Hace 74 millones de años un dinosaurio carnívoro recorría lo que ahora es Coahuila. No era gigante, pero sí astuto, rápido y con plumas. La ciencia lo acaba de traer de vuelta al presente con nombre y apellido: Xenovenator espinosai. Su historia salió a la luz gracias a un hallazgo que volvió a sacudir el mapa paleontológico de México y que cambia la forma en que imaginamos a los depredadores del norte del país.
El descubrimiento fue presentado por un equipo de la Universidad Humanista de las Américas junto con especialistas de la University of Bath, en Reino Unido. El factor decisivo fue un endocráneo increíblemente bien conservado, encontrado en rocas de la formación Cerro del Pueblo. Una pieza que permite asomarse al cerebro del animal y entender cómo pensaba, cazaba y se movía en la oscuridad.
Te podría interesar
Xenovenator espinosai pertenecía al grupo de los troodóntidos, dinosaurios carnívoros conocidos por su inteligencia y sentidos agudos. Este en particular alcanzaba hasta tres metros de longitud y tenía hábitos nocturnos. Cazaba pequeños vertebrados cuando el sol se escondía, usando la noche como aliada. Imaginarlo desplazándose entre sombras le da un giro bastante inquietante a la fauna del Cretácico tardío.
Si los dinosaurios te vuelan la cabeza, Coahuila es un destino que debes incluir en tus planes a futuro. Ahí puedes conocer el Museo del Desierto en Saltillo, con fósiles reales, esqueletos completos y réplicas a tamaño real que te ponen frente a frente con depredadores y herbívoros del Cretácico.
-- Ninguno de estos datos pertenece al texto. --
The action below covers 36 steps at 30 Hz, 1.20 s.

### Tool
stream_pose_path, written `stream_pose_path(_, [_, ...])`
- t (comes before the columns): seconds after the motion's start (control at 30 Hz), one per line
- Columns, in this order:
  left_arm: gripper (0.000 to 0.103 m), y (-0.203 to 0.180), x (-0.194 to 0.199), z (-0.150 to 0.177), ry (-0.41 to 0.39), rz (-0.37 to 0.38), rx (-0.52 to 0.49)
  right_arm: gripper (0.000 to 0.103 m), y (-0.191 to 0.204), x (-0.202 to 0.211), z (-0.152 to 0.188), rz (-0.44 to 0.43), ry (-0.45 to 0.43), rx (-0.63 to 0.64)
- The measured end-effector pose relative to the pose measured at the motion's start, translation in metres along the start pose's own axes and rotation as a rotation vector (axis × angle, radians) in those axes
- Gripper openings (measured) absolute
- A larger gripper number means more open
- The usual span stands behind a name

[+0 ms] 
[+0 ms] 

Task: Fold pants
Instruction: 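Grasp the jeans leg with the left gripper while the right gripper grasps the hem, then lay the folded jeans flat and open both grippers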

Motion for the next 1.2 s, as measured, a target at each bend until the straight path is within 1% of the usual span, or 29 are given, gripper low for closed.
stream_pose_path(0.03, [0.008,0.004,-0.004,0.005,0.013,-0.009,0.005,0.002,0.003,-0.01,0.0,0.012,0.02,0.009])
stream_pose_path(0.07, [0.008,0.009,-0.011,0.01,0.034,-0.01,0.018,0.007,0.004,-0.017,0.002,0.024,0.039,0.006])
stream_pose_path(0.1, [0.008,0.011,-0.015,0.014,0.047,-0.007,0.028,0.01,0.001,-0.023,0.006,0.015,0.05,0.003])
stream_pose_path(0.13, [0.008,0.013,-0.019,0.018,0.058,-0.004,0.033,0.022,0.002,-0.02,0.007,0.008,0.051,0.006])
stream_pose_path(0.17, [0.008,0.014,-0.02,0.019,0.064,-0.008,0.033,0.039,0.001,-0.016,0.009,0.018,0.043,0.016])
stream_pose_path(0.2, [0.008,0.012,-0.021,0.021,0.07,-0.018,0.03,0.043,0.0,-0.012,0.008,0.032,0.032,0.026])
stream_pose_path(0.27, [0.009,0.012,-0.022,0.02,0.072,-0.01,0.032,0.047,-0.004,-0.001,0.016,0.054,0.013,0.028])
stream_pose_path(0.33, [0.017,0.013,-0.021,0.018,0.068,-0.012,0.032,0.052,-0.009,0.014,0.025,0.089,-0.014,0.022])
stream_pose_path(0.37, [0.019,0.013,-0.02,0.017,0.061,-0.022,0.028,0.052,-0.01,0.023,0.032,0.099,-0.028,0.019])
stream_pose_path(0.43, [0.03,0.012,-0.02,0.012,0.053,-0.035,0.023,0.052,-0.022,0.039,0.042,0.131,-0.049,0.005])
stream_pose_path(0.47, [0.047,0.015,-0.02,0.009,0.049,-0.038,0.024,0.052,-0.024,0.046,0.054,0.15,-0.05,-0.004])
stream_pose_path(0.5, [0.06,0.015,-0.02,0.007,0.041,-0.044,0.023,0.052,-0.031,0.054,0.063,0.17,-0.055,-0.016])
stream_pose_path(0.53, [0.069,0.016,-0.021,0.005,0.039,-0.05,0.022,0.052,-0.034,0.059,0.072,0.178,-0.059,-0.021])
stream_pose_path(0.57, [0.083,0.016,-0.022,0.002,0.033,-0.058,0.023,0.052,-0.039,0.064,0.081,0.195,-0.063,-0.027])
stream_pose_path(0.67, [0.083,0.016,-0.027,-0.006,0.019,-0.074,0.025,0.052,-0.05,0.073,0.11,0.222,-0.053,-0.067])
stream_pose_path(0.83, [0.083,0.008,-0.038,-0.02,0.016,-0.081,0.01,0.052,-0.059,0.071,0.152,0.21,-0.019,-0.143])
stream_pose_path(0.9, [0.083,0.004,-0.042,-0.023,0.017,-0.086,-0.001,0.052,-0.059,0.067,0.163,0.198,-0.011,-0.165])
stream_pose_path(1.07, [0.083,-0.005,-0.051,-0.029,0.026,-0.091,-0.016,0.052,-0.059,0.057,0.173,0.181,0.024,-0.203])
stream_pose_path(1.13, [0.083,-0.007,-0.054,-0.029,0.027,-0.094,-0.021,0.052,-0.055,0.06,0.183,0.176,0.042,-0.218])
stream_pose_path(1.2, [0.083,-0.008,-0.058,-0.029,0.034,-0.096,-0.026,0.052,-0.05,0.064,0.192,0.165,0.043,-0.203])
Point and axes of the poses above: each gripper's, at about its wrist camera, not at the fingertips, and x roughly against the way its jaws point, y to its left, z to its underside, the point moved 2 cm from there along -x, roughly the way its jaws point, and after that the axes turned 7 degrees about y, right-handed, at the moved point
También está Rincón Colorado, una zona paleontológica donde los hallazgos siguen apareciendo, y General Cepeda, con senderos de huellas fósiles que se recorren caminando sobre el mismo terreno que pisaron estos animales hace más de 70 millones de años.
Xenovenator espinosai y las pistas que deja el pasado prehistórico de Coahuila
Uno de los aspectos que más conversación ha generado en torno al reciente dinosaurio hallado en Coahuila es su cráneo. Grueso, abovedado y poco común dentro de su grupo, abrió la puerta a varias teorías. Algunas sugieren comportamientos de choque de cabeza; otras hablan de una protección adicional para el cerebro durante peleas o cacerías intensas. Nada está cerrado todavía, pero esa rareza es justo lo que lo hace tan interesante.
El nombre Xenovenator espinosai rinde homenaje a Luis Espinosa, pionero del estudio de los dinosaurios en México. Es una forma de reconocer décadas de trabajo que permitieron que hoy se sigan haciendo descubrimientos de este calibre. Cada nuevo fósil también cuenta una historia humana detrás.
Este hallazgo vuelve a poner a Coahuila bajo los reflectores. La región ya era conocida por su pasado prehistórico, pero Xenovenator espinosai confirma que aún quedan muchas páginas por leer bajo el suelo. Hace millones de años, esta zona no era un desierto, sino un entorno dinámico donde convivían distintas especies, presas pequeñas y depredadores atentos.
México y su legado de dinosaurios carnívoros
Si miras el panorama completo, México tiene un historial bastante potente en dinosaurios carnívoros. Desde Labocania anomala en Baja California hasta restos de gorgosaurios y otros cazadores en el norte, el país ha ido armando un rompecabezas fascinante. Xenovenator llega a sumarse a esa lista con un perfil más sigiloso.
Además, este tipo de descubrimientos ayudan a entender mejor el vínculo entre dinosaurios y aves modernas. Los troodóntidos están entre los grupos más cercanos a ellas, y cada nuevo dato sobre su anatomía aporta pistas súper interesantes sobre esa transición evolutiva.